Data segment Block Start
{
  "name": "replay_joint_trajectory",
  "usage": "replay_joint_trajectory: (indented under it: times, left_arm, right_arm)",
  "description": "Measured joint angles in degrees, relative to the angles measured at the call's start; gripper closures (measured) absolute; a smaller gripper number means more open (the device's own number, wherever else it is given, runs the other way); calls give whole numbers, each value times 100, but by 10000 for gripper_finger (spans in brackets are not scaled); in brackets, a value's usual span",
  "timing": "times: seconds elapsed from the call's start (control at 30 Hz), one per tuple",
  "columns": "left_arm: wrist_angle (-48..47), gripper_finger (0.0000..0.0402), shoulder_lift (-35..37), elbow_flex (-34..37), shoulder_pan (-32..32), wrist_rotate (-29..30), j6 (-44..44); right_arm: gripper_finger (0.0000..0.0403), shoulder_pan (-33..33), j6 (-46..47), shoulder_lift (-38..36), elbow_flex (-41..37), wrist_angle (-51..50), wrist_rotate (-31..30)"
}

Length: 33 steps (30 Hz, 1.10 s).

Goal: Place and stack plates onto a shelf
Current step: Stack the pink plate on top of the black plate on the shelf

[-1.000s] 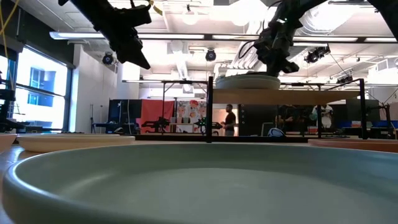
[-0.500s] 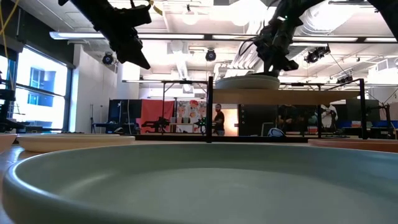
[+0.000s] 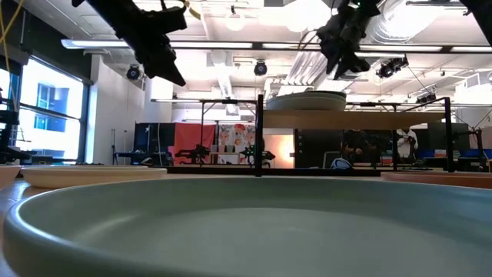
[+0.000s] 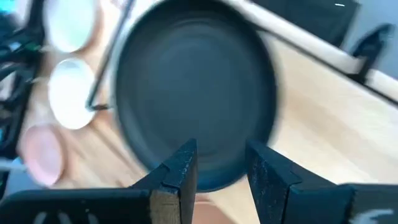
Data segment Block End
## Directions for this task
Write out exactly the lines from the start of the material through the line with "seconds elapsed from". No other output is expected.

## Task solution
{
  "name": "replay_joint_trajectory",
  "usage": "replay_joint_trajectory: (indented under it: times, left_arm, right_arm)",
  "description": "Measured joint angles in degrees, relative to the angles measured at the call's start; gripper closures (measured) absolute; a smaller gripper number means more open (the device's own number, wherever else it is given, runs the other way); calls give whole numbers, each value times 100, but by 10000 for gripper_finger (spans in brackets are not scaled); in brackets, a value's usual span",
  "timing": "times: seconds elapsed from the call's start (control at 30 Hz), one per tuple",

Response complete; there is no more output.